A RETIRED associate justice of the Supreme Court on Thursday said the legal remedy of quo warrranto could be used against public officers, including impeachable officials.

“Quo warranto is a process that attacks the validity of the title of a person to a public office… It can be used to question the right of the public officer to continue holding a public office if there is an irregularity in the title to the public office,” retired associate justice Antonio Eduardo B. Nachura said in a press briefing on the Constitutional Commission, whose subcommittee on the structure of the federal government he heads.

If the quo warranto proved the position invalid, Mr. Nachura said the public official was not “removed” but it would appear that “there was no valid appointment in the first place.”

But he declined to comment directly on the ongoing quo warranto case filed by Solicitor-General Jose C. Calida against Chief Justice Maria Loudes P.A. Sereno.

Also on Thursday, Ms. Sereno’s camp in a statement quoted a spokesman of hers, lawyer Jojo Lacanilao, as saying, “There is no allegation in the petition that the Chief Justice has any such ill-gotten wealth.”

“We have to remember that CJ Corona himself admitted that he had US$2.4 million and his defense centered on his interpretation that he was not required to declare his dollar deposits because of the confidentiality of foreign accounts under the Foreign Currency Deposit Act,” Lacanilao said regarding Ms. Sereno’s impeached predecessor, Renato C. Corona, who died four years after he was convicted by the Senate sitting as an impeachment court.

Mr. Lacanilao pointed out further that Mr. Corona also did not declare P80 million in local currency deposits as he claimed the funds were commingled, mostly belonging to his children and wife’s family corporation, the Basa-Guidote Enterprises Inc.

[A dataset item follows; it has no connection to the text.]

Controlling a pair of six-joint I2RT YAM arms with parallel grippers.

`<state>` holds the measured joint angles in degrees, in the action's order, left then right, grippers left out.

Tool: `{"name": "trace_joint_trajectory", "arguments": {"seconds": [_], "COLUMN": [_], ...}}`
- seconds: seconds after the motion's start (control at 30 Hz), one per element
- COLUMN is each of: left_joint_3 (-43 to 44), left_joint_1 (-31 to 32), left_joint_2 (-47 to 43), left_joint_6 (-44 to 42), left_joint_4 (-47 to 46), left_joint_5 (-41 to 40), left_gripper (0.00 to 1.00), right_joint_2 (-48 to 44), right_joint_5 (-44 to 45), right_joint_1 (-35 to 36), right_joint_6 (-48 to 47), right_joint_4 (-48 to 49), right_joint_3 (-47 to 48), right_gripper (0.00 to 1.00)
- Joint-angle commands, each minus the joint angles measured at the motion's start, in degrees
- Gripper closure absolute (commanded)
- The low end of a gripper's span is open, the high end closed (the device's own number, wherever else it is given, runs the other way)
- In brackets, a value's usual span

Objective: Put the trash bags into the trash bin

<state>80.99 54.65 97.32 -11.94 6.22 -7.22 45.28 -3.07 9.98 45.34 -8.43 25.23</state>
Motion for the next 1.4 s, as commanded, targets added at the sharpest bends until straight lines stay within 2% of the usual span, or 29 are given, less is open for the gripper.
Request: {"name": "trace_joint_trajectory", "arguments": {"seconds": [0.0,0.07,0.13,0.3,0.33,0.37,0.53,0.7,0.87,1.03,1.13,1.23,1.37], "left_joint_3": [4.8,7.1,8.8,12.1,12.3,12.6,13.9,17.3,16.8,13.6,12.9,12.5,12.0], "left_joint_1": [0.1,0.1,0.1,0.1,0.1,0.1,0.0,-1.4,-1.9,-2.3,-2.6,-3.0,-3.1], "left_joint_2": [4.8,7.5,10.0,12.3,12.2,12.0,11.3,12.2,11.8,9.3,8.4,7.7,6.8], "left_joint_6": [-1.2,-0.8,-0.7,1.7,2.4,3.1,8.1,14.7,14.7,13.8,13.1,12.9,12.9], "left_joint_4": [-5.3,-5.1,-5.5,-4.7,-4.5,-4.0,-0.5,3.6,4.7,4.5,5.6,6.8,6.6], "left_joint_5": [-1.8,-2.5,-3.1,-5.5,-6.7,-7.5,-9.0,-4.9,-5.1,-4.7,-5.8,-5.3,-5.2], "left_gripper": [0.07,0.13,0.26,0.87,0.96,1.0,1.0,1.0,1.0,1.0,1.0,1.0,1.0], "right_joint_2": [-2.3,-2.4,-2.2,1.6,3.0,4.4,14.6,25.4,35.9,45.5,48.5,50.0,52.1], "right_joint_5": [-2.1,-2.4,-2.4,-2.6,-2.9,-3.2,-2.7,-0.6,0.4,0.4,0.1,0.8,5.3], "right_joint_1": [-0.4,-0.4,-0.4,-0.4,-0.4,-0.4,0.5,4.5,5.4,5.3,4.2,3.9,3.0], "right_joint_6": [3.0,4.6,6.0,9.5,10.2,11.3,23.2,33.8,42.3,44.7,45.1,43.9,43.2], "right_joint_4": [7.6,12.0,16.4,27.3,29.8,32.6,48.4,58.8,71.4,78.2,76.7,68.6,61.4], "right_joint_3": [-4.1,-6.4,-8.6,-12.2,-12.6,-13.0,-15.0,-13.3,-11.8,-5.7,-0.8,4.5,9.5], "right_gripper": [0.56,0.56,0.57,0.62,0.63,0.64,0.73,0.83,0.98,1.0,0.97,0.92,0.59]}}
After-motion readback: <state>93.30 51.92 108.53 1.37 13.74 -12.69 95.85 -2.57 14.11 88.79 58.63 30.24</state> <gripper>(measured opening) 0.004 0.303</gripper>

“One cannot draw parallels between the two chief justices because their cases are entirely different from each other. The difference is monumental,” Mr. Lacanilao said.

According to Mr. Lacanilao, statements of assets, liabilities and net worth (SALNs) are only relevant to the question of integrity if the issue is ill-gotten wealth.

The statement by the Sereno camp also pointed out that nine of her SALNs at the University of the Philippines (UP) had already been recovered aside from the 2002 SALN found in her 201 file at the university and her 1998 SALN with the Office of the Ombudsman.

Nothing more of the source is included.